It is a simple way of lessening the damage wreaked on the environment. A carbon footprint measures the amount of greenhouse gases produced by human activity in units of carbon dioxide - an average person in the developed world will generate in the region 6,800 kg (15,000 pounds) of carbon pollutants annually. To counter that, carbon offsetters can be paid to develop alternative energies or plant trees to remove carbon dioxide from the atmosphere.

The Foo Fighters, Coldplay and Radiohead have all offset tour emissions by protecting forests while Leonardo DiCaprio, Cameron Diaz and Brad Pitt among others have invested in trees as way of compensating for the oil their cars guzzle and the aviation fuel that is used in their globetrotting adventures.
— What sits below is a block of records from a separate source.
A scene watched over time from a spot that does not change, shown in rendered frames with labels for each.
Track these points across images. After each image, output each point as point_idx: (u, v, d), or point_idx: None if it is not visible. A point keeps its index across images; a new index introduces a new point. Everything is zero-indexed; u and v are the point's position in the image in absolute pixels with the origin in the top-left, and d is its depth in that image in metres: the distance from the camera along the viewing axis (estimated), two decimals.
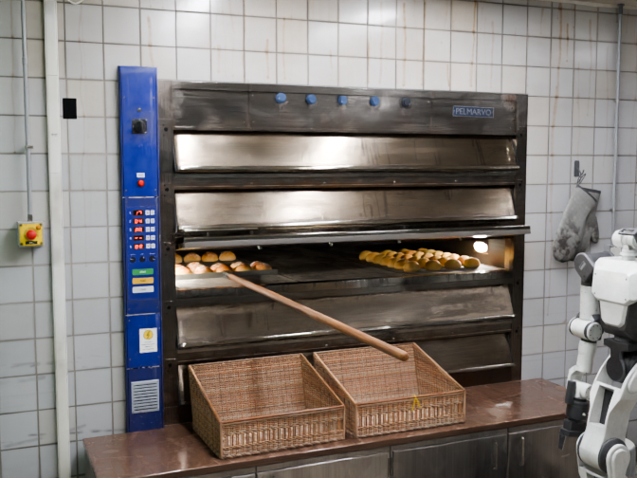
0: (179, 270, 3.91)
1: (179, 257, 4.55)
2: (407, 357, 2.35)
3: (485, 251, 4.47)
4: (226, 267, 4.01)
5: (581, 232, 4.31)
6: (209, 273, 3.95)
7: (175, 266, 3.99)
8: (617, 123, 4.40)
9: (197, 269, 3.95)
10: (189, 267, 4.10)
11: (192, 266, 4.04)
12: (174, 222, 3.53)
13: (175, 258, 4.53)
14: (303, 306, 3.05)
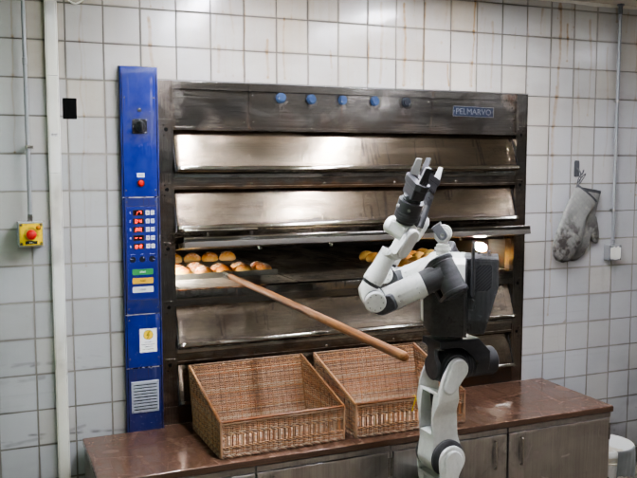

Closer to home, some of Ireland's successful musicians are making efforts to lessen their own carbon footprint. "What we have done in the last year is to make our tours carbon neutral," says Brian Crosby from Bell X1. Through a site called www.carbonneutral.com, the band calculates the emissions from all the transport used while on tour and then they pay to plant the number of trees needed to offset that. It cost surprisingly little - the trees needed to clear the carbon from their most recent Irish tour cost not much more than €40, although Crosby points out there were very few flights involved. It is airline traffic that generates a vast amount of the CO2 that individuals are responsible for.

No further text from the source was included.